Thanks for explaining this. I understand the story and it makes sense to me. You said earlier: “The application I am envisaging would want to see TARQL as a SPARQL endpoint.” Can you describe where and how that happens in the story? Where is Tarql seen as a SPARQL endpoint?

I keep asking these questions to understand what should be added to Tarql to find a good compromise between supporting the use case and staying simple and flexible.

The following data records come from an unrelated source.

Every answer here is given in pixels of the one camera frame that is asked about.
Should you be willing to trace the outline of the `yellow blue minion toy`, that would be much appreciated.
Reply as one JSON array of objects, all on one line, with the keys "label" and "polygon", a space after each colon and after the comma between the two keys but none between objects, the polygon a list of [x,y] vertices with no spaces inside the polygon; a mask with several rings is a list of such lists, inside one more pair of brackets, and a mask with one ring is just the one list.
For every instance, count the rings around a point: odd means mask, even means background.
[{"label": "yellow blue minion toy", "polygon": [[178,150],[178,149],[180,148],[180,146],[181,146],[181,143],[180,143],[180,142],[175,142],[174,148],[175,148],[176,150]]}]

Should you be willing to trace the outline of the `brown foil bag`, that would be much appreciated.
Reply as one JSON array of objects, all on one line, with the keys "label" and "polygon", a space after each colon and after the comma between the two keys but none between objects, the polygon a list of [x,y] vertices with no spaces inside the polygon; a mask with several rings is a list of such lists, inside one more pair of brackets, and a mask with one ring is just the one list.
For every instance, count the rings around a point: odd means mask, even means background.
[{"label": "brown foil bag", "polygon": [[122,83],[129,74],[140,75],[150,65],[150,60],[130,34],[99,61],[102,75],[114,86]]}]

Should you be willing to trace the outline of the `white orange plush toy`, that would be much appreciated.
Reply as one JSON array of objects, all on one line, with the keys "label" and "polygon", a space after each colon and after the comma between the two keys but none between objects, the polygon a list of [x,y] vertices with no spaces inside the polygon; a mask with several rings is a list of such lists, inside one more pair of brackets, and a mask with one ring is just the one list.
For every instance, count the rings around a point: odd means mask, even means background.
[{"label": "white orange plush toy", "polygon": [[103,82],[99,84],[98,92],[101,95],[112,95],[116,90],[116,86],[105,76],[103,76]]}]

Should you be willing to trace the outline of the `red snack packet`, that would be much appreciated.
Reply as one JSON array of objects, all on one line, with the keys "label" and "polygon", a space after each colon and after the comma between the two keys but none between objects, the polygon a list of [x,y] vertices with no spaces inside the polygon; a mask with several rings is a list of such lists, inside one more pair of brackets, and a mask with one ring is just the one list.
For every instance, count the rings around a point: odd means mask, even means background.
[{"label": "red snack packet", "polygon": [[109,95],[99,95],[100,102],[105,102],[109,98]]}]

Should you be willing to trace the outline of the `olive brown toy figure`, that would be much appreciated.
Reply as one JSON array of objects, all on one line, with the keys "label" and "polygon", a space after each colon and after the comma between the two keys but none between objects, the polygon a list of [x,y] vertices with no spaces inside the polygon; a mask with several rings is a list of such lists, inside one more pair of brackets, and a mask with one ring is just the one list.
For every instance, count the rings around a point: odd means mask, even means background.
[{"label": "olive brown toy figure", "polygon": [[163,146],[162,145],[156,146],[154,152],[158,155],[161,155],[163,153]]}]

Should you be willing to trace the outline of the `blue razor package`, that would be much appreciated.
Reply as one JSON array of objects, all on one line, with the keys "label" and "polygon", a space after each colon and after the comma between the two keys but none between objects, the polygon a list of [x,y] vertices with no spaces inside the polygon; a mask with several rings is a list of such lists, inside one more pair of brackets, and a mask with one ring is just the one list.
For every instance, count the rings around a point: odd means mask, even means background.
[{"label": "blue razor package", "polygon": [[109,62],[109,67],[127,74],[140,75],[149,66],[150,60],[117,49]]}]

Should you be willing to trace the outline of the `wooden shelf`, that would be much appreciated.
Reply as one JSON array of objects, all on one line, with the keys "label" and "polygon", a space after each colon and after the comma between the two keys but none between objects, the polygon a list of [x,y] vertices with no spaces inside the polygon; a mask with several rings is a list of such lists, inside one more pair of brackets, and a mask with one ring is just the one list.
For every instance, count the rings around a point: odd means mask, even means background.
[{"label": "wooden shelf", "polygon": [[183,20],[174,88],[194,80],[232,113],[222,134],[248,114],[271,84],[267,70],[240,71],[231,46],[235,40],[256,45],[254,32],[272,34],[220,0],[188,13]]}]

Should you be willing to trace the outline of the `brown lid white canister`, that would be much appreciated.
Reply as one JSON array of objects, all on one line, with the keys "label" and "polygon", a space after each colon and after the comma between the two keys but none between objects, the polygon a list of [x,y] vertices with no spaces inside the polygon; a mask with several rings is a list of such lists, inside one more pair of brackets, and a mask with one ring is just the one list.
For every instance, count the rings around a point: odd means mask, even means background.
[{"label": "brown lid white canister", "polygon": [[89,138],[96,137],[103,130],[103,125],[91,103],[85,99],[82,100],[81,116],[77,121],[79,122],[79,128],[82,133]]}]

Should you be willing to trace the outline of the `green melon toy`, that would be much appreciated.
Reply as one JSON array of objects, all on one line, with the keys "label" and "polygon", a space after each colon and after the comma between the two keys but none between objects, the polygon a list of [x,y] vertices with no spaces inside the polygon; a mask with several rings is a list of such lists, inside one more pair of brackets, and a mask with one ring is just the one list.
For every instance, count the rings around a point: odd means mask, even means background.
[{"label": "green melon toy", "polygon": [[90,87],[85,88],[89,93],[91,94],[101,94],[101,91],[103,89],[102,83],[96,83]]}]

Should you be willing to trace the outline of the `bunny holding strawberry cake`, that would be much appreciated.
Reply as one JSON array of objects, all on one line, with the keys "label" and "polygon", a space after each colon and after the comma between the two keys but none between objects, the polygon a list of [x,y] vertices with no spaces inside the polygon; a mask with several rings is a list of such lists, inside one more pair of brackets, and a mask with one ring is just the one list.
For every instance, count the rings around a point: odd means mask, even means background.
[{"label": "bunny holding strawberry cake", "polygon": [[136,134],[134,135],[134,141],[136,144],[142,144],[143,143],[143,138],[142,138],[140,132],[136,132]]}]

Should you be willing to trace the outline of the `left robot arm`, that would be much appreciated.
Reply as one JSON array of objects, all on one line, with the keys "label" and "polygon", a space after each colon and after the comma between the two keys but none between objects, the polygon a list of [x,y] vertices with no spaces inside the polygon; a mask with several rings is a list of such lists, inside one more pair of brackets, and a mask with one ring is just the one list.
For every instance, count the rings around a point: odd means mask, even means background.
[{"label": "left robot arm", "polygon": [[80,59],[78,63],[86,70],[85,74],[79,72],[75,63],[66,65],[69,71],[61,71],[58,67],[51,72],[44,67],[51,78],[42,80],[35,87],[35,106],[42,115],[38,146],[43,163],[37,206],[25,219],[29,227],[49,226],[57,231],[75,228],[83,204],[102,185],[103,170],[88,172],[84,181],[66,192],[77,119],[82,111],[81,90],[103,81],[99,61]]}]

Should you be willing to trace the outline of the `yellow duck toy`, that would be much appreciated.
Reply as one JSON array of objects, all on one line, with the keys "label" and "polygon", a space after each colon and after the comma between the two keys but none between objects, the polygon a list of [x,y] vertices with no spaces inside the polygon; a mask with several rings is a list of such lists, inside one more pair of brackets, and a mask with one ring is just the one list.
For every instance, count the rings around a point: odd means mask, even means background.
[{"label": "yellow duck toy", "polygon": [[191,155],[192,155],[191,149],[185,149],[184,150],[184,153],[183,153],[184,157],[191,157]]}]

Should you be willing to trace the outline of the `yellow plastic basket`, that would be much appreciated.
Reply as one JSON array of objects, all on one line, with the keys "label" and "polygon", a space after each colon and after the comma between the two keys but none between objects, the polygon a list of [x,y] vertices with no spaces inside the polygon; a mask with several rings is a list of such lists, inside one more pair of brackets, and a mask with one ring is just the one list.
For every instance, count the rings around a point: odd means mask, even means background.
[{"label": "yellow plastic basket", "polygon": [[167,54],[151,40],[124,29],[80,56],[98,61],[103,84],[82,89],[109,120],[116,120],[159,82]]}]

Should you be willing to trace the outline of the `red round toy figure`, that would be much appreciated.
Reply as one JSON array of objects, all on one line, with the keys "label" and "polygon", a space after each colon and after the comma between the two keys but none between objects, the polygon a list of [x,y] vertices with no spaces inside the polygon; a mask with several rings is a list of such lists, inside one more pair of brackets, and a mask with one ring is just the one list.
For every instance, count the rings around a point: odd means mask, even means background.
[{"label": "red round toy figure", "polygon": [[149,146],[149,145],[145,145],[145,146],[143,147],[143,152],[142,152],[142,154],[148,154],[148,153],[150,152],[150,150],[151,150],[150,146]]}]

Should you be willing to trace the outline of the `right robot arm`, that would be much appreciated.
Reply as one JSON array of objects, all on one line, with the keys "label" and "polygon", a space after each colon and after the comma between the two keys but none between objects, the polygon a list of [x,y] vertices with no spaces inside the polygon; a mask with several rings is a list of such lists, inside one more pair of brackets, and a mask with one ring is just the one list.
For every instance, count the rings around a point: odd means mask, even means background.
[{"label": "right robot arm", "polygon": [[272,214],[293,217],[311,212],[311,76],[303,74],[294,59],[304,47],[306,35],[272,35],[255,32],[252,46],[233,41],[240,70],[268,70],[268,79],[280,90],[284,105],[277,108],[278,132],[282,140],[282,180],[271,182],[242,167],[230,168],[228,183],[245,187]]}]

I appreciate your patience!

Thanks,
Richard

> On 2 Feb 2015, at 12:12, Peter Lawrence <peter.l...@inova8.com> wrote:
>
> It might be better to describe the use-story.
> • A user wants to load another CSV into the triplestore, so they select the CSV.
> • The system responds with a display of the column names (header row) in the CSV, with perhaps one row of data
> • For each column of the CSV
> • the user selects the actual property to which the column will be mapped from an existing vocabulary.
> • the user enters the formula for mapping the column value, such as URI(CONCAT(http://corporate//sample/id/', ?<col 3>
> • Once complete the user can upload the CSV at which time the following happens:
> • The application generates the corresponding TARQL query/mapping (CONSTRUCT)
> • The TARQL is executed
> • The response is then loaded into the triplestore.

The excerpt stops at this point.